SolarPredictionDraft.Rmd

---
title: "Predicting Solar Radiation Levels"
author: "Mark Gingrass; Karen Roberts; Jason Papayik"
date: "November 13,2017"
output:
  word_document: default
  html_notebook: default
  pdf_document: default
  html_document: default
---

#### Question to Answer  
The goal is to use the historical data to correctly predict the levels of solar radiation.  Currently the best prediction using cross-validation was achieved by someone on Kaggle with a 55% accuracy.  

#### About the Data Set

The data obtained from the [Kaggle site](https://www.kaggle.com/dronio/SolarEnergy) is in **.csv** format and has to be imported into R Studio using the read.csv function:
`R Solar=read.csv(file="SolarPrediction.csv", header=TRUE)`. We get a glimpse of the data and data types using the **head** function: 

- UNIXTime (int) - Number of seconds since Jan 1, 1970 [^1]
- Data (fctr) - MM/DD/YYY 12:00:00 AM
- Time (fctr) - Hawaii time (HH:MM:SS)
- Radiation (dbl) - $watts / meter{^2}$
- Temperature (int) - degrees Fahrenheit
- Pressure (dbl) - unknown
- Humidity (int) - percent
- WindDireciton.Degrees. (dbl) degrees
- Speed (dbl) - $miles/hour$
- TimeSunRise (fctr) - Hawaii time (HH:MM:SS)
- TimeSunSet (fctr) - Hawaii time (HH:MM:SS)  
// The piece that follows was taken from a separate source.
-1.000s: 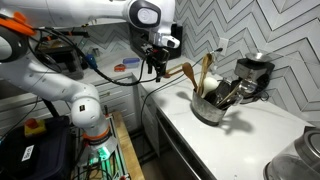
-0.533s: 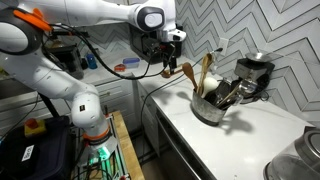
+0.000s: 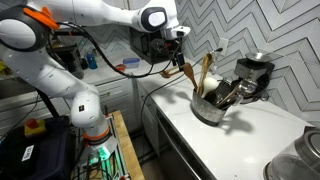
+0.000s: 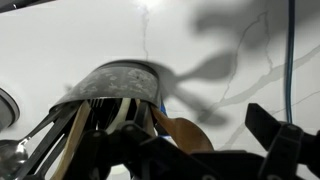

[^1]: Unix time (also known as POSIX time or epoch time) is a system for describing a point in time, defined as the number of seconds that have elapsed since 00:00:00 Coordinated Universal Time (UTC), Thursday, 1 January 1970, minus the number of leap seconds that have taken place since then. [Wikipedia](https://en.wikipedia.org/wiki/Unix_time)

The user must only change the **UserWD** variable created.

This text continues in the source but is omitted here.